+++ Input +++
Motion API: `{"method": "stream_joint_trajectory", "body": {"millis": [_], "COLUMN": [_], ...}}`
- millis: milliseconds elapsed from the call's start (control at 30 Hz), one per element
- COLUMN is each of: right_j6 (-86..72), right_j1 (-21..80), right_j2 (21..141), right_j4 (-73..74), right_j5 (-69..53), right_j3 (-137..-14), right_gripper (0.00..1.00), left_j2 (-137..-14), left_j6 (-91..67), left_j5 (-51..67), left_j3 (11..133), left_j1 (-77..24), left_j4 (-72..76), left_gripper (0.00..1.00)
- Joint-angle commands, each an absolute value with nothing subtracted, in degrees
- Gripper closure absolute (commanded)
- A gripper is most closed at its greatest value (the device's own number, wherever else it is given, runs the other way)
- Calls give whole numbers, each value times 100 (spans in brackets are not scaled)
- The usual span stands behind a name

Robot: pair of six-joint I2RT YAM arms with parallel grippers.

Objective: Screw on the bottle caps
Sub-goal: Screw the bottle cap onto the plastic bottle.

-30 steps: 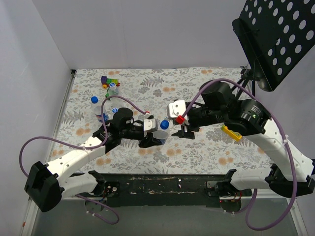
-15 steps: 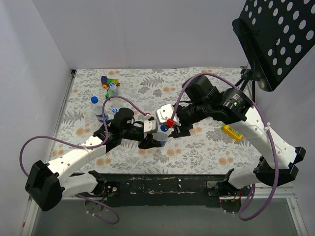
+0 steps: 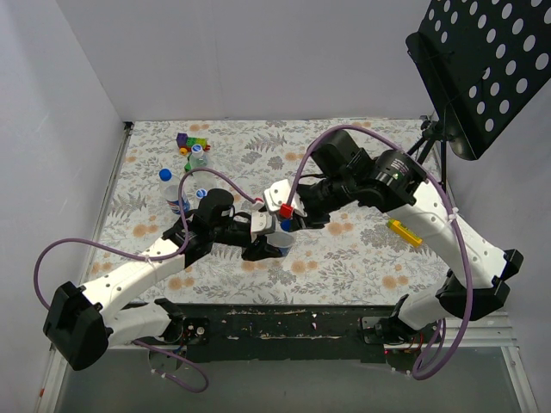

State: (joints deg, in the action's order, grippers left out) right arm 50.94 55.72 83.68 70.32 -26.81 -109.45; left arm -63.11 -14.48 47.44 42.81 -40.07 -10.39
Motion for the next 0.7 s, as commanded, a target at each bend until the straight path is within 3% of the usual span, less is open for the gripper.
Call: {"method": "stream_joint_trajectory", "body": {"millis": [0, 200, 433, 667], "right_j6": [5090, 4107, 164, -3188], "right_j1": [5563, 5563, 5563, 5563], "right_j2": [8376, 8358, 8674, 8790], "right_j4": [6908, 6619, 6055, 6181], "right_j5": [-2602, -2427, -646, 562], "right_j3": [-10995, -10802, -10345, -9881], "right_gripper": [65, 99, 99, 99], "left_j2": [-6100, -5959, -5582, -5405], "left_j6": [-1336, -1581, -1740, -1082], "left_j5": [4729, 3519, 540, -2221], "left_j3": [4447, 4316, 3877, 3252], "left_j1": [-3999, -3999, -4236, -5307], "left_j4": [-1081, -643, 368, 1519], "left_gripper": [70, 72, 73, 74]}}
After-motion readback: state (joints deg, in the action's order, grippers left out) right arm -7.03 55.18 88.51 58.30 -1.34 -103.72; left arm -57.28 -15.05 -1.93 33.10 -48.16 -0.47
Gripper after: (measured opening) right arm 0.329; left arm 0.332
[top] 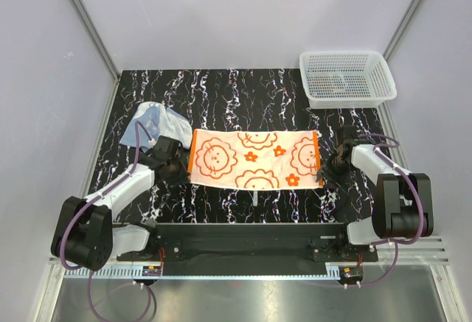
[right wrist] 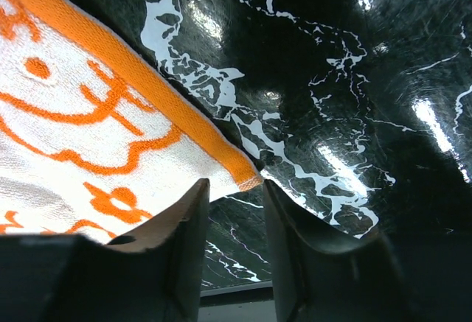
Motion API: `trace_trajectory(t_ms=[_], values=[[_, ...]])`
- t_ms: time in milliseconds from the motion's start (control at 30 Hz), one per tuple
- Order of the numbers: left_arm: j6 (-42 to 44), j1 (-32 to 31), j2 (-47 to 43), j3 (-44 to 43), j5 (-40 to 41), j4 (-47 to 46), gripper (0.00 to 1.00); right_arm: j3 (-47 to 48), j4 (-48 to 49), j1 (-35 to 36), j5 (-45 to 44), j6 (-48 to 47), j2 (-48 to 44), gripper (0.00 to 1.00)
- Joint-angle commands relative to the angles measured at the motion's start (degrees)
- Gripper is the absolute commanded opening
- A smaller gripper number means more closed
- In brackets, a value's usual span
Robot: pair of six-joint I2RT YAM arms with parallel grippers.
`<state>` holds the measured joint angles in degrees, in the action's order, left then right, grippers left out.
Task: Roll the towels
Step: Fold the towel
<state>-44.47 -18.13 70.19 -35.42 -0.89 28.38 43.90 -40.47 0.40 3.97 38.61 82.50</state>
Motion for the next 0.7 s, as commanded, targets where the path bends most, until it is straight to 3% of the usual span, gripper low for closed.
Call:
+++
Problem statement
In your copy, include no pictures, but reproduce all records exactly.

Solution for this exercise
Motion API: `{"method": "stream_joint_trajectory", "body": {"millis": [_], "COLUMN": [_], ...}}`
- millis: milliseconds elapsed from the call's start (control at 30 Hz), one per element
- COLUMN is each of: right_j6 (-86..72), right_j1 (-21..80), right_j2 (21..141), right_j4 (-73..74), right_j5 (-69..53), right_j3 (-137..-14), right_gripper (0.00..1.00), left_j2 (-137..-14), left_j6 (-91..67), left_j5 (-51..67), left_j3 (11..133), left_j1 (-77..24), left_j4 (-72..76), left_gripper (0.00..1.00)
- Joint-angle commands, each an absolute value with nothing subtracted, in degrees
- Gripper closure absolute (commanded)
- A gripper is most closed at its greatest value (the device's own number, wherever else it is given, runs the other way)
- Calls give whole numbers, each value times 100 (spans in brackets are not scaled)
- The usual span stands behind a name

Robot: pair of six-joint I2RT YAM arms with parallel grippers.

Objective: Screw on the bottle caps
Sub-goal: Screw the bottle cap onto the plastic bottle.

-30 steps: 
-15 steps: 
+0 steps: 

State: (joints deg, in the action's order, grippers left out) right arm 50.94 55.72 83.68 70.32 -26.81 -109.45; left arm -63.11 -14.48 47.44 42.81 -40.07 -10.39
Motion for the next 0.7 s, as commanded, a target at each bend until the straight path is within 3% of the usual span, less is open for the gripper.
Call: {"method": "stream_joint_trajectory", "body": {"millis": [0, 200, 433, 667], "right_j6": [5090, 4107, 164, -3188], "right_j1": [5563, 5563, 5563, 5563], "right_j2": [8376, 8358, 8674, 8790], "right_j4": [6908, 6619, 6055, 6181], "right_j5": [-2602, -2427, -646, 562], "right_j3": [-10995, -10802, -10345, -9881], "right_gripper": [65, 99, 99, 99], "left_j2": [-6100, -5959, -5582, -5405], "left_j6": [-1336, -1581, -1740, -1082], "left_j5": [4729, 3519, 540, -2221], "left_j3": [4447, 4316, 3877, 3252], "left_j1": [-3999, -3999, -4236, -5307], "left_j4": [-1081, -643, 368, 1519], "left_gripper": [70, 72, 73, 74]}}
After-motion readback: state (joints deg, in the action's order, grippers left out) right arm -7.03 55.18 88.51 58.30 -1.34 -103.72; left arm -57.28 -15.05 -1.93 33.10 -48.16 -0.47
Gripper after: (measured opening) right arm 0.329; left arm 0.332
[top] 
[right wrist] 
Motion API: `trace_trajectory(t_ms=[_], values=[[_, ...]])`
- t_ms: time in milliseconds from the motion's start (control at 30 Hz), one per tuple
- Order of the numbers: left_arm: j6 (-42 to 44), j1 (-32 to 31), j2 (-47 to 43), j3 (-44 to 43), j5 (-40 to 41), j4 (-47 to 46), gripper (0.00 to 1.00); right_arm: j3 (-47 to 48), j4 (-48 to 49), j1 (-35 to 36), j5 (-45 to 44), j6 (-48 to 47), j2 (-48 to 44), gripper (0.00 to 1.00)
- Joint-angle commands relative to the angles measured at the motion's start (degrees)
- Gripper is the absolute commanded opening
- A smaller gripper number means more closed
- In brackets, a value's usual span
Robot: pair of six-joint I2RT YAM arms with parallel grippers.
`<state>` holds the measured joint angles in degrees, in the action's order, left then right, grippers left out.
Task: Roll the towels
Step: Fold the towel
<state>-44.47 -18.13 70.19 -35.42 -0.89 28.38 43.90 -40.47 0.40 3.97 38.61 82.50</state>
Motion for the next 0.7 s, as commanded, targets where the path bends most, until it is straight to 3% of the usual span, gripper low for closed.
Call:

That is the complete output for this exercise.